Carlos Alvarado, president of the Republic, will modify the current hydrocarbons law to completely eliminate any possibility that allows the exploitation of oil or natural gas. This was confirmed by Alejandro Muñoz, executive president of the Costa Rican Petroleum Refinery (RECOPE), whose main challenge is the transformation of the entity towards alternative fuels. One of the main milestones of the “decarbonization” of the economy that the government wants to shape.
Currently, there are three executive decrees -ISSUED between 2011 and 2016- with which a moratorium was placed on exploration and exploitation. Last March, the Constitutional Chamber rejected an action against these orders and maintained the moratorium in effect until September 15th, 2021.
These same decrees preclude any action involving natural gas, a hydrocarbon rich in methane, but questioned for its polluting effects on the environment.
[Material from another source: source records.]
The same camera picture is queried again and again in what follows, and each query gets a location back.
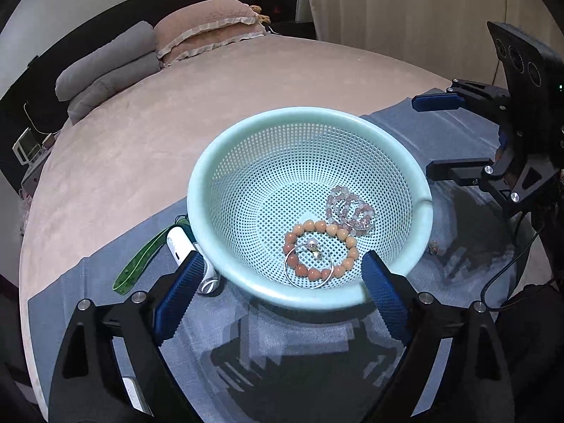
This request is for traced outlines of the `brown teddy bear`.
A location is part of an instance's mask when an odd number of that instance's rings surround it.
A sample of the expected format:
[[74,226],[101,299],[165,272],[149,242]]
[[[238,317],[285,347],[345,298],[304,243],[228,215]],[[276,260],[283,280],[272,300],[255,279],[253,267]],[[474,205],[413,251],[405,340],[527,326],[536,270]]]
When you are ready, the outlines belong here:
[[263,13],[263,10],[258,5],[250,5],[251,10],[256,14],[257,21],[267,27],[271,24],[270,18]]

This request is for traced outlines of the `black headboard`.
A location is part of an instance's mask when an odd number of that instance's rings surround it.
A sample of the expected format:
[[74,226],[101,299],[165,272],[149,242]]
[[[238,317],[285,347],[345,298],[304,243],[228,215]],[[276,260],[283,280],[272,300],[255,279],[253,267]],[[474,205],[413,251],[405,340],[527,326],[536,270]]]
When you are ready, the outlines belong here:
[[[55,96],[55,81],[63,70],[136,23],[156,25],[171,12],[200,1],[204,0],[118,0],[86,16],[71,30],[56,30],[46,47],[23,56],[23,72],[1,94],[1,171],[13,190],[19,190],[26,173],[12,152],[13,143],[28,127],[54,133],[66,119],[66,106]],[[308,9],[308,0],[240,1],[261,7],[281,35],[317,36],[310,17],[300,14]]]

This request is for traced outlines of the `blue cloth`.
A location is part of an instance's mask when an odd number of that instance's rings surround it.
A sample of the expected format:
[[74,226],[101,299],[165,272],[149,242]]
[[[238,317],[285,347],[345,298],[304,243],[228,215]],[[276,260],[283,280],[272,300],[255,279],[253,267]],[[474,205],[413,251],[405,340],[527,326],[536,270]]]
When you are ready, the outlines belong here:
[[[431,187],[434,223],[427,253],[411,273],[415,287],[447,304],[468,305],[481,290],[498,304],[526,269],[513,253],[532,237],[528,222],[506,221],[475,188]],[[28,301],[32,354],[44,393],[76,303],[118,302],[112,284],[130,258],[186,210],[185,195],[93,254]],[[197,297],[163,354],[189,400],[208,422],[356,422],[398,362],[371,304],[308,313],[267,305],[225,284]]]

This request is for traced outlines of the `nightstand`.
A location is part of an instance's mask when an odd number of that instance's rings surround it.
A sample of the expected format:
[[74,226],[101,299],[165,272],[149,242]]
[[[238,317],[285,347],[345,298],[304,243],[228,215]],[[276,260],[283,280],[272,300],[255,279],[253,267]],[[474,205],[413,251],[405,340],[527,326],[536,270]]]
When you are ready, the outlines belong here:
[[43,167],[51,155],[51,152],[46,152],[42,154],[36,161],[34,161],[27,169],[19,191],[20,198],[22,200],[32,198],[35,195],[39,179],[43,170]]

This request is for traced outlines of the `beige bedspread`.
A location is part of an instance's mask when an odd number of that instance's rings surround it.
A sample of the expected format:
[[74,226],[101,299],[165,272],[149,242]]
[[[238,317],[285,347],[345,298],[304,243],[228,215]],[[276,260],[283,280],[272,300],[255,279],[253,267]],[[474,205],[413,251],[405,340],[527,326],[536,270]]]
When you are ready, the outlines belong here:
[[31,201],[21,303],[183,198],[204,148],[239,120],[299,105],[360,116],[446,86],[438,74],[386,55],[280,35],[231,44],[145,78],[63,126]]

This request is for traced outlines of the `silver hoop earring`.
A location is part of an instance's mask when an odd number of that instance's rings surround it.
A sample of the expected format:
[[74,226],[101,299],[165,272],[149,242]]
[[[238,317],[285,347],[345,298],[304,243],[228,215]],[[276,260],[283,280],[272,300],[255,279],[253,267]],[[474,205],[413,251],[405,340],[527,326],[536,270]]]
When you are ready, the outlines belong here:
[[[306,264],[300,261],[299,254],[302,251],[308,253],[315,261],[328,264],[326,268],[315,269],[314,279],[310,278],[312,268],[308,268]],[[315,290],[326,287],[330,283],[335,274],[336,262],[331,254],[327,254],[319,248],[314,251],[305,245],[298,245],[284,255],[282,268],[285,280],[291,287]]]

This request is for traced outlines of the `white butterfly phone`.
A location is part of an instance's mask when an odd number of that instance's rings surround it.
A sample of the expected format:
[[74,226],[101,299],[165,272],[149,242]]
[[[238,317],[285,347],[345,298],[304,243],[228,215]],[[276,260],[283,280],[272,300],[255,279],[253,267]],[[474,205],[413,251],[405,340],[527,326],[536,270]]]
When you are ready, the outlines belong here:
[[137,380],[134,377],[124,376],[122,382],[133,408],[147,415],[152,415],[152,411],[145,402]]

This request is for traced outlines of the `pink ruffled pillow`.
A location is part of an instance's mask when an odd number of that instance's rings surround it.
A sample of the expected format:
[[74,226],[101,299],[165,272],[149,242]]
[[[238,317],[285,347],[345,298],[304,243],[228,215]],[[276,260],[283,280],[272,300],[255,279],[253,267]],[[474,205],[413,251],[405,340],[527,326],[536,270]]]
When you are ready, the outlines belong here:
[[207,0],[181,8],[154,30],[157,58],[165,66],[266,34],[259,14],[239,0]]

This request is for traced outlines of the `grey folded blanket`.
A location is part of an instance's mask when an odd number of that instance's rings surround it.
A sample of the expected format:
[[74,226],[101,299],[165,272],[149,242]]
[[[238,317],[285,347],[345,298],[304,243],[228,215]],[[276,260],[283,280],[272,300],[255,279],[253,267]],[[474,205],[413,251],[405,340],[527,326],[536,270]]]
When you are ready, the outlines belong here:
[[115,94],[160,70],[155,31],[141,21],[64,70],[55,81],[55,94],[68,104],[68,119],[76,124]]

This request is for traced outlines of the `mint green plastic basket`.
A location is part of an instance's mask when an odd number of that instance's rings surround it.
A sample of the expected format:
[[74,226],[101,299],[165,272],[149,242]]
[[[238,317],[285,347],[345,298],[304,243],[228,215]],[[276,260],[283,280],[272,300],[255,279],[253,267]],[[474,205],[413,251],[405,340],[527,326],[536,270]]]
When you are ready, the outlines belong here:
[[373,207],[360,252],[375,251],[407,275],[427,248],[433,205],[416,159],[379,126],[336,110],[290,107],[246,118],[217,136],[188,183],[188,218],[222,276],[278,307],[329,311],[368,302],[360,269],[321,289],[291,287],[283,241],[295,225],[321,221],[332,189]]

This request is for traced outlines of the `beige curtain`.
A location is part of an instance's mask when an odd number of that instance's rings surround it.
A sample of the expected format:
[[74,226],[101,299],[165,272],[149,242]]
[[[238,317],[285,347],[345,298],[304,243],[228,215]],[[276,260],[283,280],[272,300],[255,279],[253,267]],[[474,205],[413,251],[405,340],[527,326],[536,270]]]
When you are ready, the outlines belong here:
[[542,0],[309,0],[323,41],[374,51],[443,78],[502,86],[486,24],[505,22],[563,52],[563,33]]

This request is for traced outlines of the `small crystal stud earring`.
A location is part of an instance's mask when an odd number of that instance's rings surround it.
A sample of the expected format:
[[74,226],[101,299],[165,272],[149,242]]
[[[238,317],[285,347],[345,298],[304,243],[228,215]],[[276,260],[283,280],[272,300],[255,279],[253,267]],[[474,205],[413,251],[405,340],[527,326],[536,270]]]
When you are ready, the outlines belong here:
[[437,255],[439,253],[439,245],[436,243],[436,241],[430,241],[428,243],[428,252],[432,255]]

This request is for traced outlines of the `white pearl earring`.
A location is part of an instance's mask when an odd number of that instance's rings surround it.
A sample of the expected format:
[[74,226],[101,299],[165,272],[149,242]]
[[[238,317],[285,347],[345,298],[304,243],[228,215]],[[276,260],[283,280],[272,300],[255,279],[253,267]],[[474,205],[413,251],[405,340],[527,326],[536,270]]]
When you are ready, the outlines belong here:
[[314,256],[316,260],[322,258],[322,251],[316,238],[310,238],[305,243],[306,249]]

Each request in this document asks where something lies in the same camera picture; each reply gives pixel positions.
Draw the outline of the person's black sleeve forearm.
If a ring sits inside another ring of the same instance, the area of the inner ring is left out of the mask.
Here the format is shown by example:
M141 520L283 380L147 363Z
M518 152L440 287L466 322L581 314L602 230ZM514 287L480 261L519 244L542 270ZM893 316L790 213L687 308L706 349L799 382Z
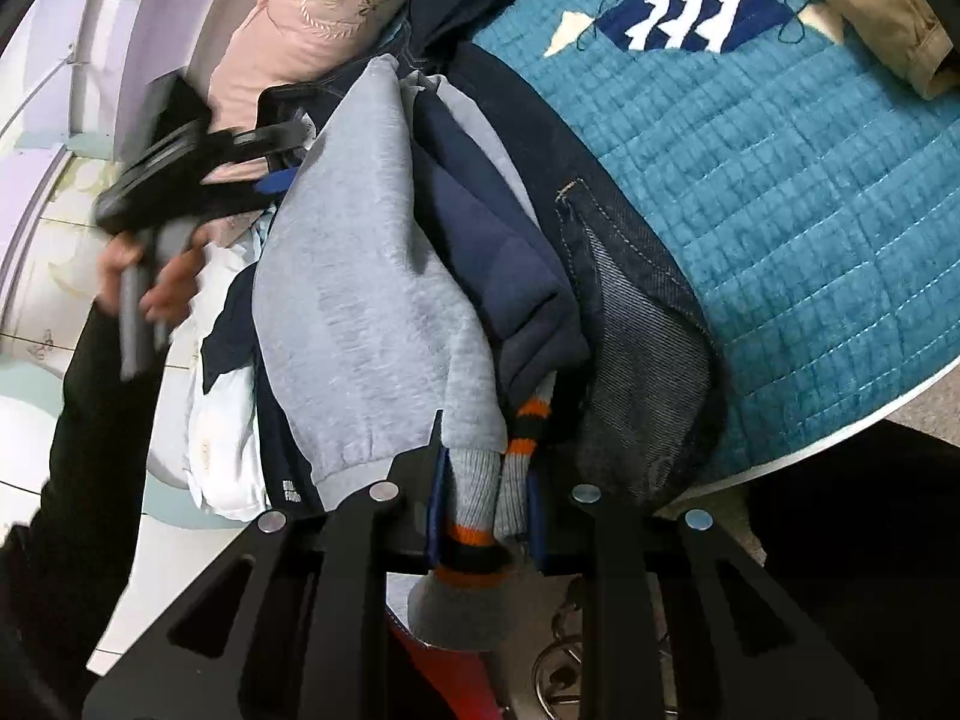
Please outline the person's black sleeve forearm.
M31 522L2 544L2 715L76 718L86 667L139 539L163 369L121 379L119 321L93 305L64 377L50 476Z

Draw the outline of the person's left hand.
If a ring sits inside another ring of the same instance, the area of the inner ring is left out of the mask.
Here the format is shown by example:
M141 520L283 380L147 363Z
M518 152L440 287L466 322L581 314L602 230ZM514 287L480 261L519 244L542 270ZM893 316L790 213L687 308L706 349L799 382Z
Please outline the person's left hand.
M160 322L167 330L174 330L189 317L190 301L199 291L199 275L205 266L203 249L208 241L210 236L205 227L197 229L189 247L160 271L155 286L140 299L140 310L150 322ZM142 255L142 246L130 234L110 239L99 255L99 289L94 302L106 316L119 314L121 275Z

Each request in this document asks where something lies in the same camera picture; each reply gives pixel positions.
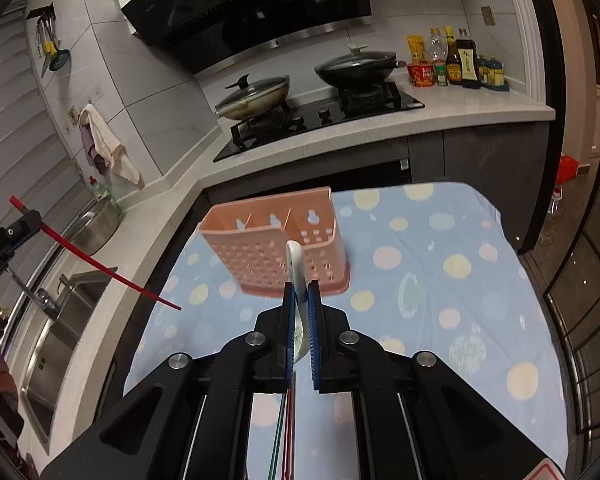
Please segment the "clear plastic bottle on floor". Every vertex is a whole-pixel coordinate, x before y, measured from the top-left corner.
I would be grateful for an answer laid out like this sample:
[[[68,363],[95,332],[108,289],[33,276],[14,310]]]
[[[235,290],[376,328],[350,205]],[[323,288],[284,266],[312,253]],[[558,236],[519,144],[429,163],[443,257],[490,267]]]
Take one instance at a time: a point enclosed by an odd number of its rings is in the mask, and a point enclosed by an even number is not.
[[[538,237],[538,243],[541,246],[548,246],[554,242],[556,236],[556,226],[558,220],[562,218],[562,196],[564,196],[564,189],[561,185],[556,185],[554,187],[552,198],[550,199],[550,204],[547,208],[545,220]]]

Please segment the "dark soy sauce bottle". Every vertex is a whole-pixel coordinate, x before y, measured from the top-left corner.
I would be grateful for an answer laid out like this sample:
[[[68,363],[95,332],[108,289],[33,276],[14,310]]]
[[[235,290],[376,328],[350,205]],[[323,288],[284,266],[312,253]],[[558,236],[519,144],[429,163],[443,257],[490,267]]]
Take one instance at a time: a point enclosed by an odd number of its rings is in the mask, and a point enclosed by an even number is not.
[[[461,28],[455,44],[460,56],[462,86],[468,89],[480,89],[481,81],[475,41],[469,37],[466,29]]]

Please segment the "pink hanging towel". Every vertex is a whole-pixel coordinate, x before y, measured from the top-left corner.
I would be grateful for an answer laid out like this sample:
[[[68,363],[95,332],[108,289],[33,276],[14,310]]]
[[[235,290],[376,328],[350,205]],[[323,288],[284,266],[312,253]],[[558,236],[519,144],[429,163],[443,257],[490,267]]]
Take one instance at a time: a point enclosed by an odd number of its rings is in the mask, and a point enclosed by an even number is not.
[[[130,182],[136,188],[144,187],[140,170],[135,167],[124,144],[110,129],[93,104],[88,103],[83,107],[79,116],[79,124],[91,127],[96,151],[106,160],[108,171]]]

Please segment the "black gas stove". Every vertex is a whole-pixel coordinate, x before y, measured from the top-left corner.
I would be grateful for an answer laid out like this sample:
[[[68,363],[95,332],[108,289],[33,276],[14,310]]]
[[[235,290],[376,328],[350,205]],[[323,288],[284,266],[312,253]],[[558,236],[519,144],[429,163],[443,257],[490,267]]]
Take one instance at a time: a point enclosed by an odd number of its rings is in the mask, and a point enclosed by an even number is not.
[[[397,112],[421,110],[425,104],[400,90],[390,80],[352,90],[341,89],[333,96],[290,106],[283,102],[274,110],[230,127],[232,138],[215,156],[214,162],[263,145],[309,131]]]

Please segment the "dark red chopstick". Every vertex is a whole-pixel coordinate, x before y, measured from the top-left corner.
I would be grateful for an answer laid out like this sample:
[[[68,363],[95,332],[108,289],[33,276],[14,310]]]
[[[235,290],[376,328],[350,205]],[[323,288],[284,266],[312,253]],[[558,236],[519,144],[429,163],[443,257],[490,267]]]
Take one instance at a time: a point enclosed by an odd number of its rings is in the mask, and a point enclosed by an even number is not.
[[[294,478],[294,419],[296,418],[296,389],[291,387],[287,394],[282,479],[292,480]]]

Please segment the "red plastic bag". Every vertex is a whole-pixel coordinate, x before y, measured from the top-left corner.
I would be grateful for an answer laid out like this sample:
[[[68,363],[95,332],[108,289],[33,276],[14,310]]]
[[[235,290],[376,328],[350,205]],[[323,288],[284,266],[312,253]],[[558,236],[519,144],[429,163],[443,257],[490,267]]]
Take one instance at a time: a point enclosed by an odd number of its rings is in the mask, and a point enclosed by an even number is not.
[[[561,186],[574,180],[578,176],[578,171],[579,163],[577,159],[574,159],[569,155],[562,154],[559,159],[555,185]]]

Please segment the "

Muñoz explained that the road map marked by the government does not contemplate insisting more on a refinery. At the time, it was thought to promote a project of this kind to seek a “reduction” in fuel prices. Now, the direction points towards other types of energy.
So what will happen now? The refinery, according to the hierarch, when it begins its transformation process,
will continue to operate in its substantive part, supplying the country with fossil fuels, but will have the task – which did not exist before – to initiate the shift towards alternative fuels.”
The College of Geologists of Costa Rica, an organization that has always been against the moratorium to explore and exploit both resources, pointed out that the possibilities of finding these sources of energy in the Costa Rican territory are “very real” and were opposed to a total prohibition.
“There are several explorations that have been carried out since the middle of the last century in Costa Rica and in which oil was found, although not in commercial quantities. Similarly, several basins have a high potential for natural gas, which if used would greatly reduce the importation of hydrocarbons from other countries to the benefit of the internal trade balance of our country, “said Giorgio Murillo, president of the school.
Murillo stressed that the opposition is that
the country cannot sit on its riches with a growing and worrying fiscal deficit […] For an ideological environmentalism they want to eliminate what is likely to happen in about 25 years in the world (it may be much more), but Costa Rica does not have the resources to change to other technologies that do not even exist economically speaking[…] If we let others (as established by the Hydrocarbons Law) invest in finding or determining whether or not we have oil, at least the transport would not be by sea in ships but in the country by tubes. We could mitigate the oil bill if we allowed to explore and then exploit the natural gas that is known to exist in the country. It would allow us to stop importing the expensive hydrocarbon from other latitudes leaving the currency in the country.”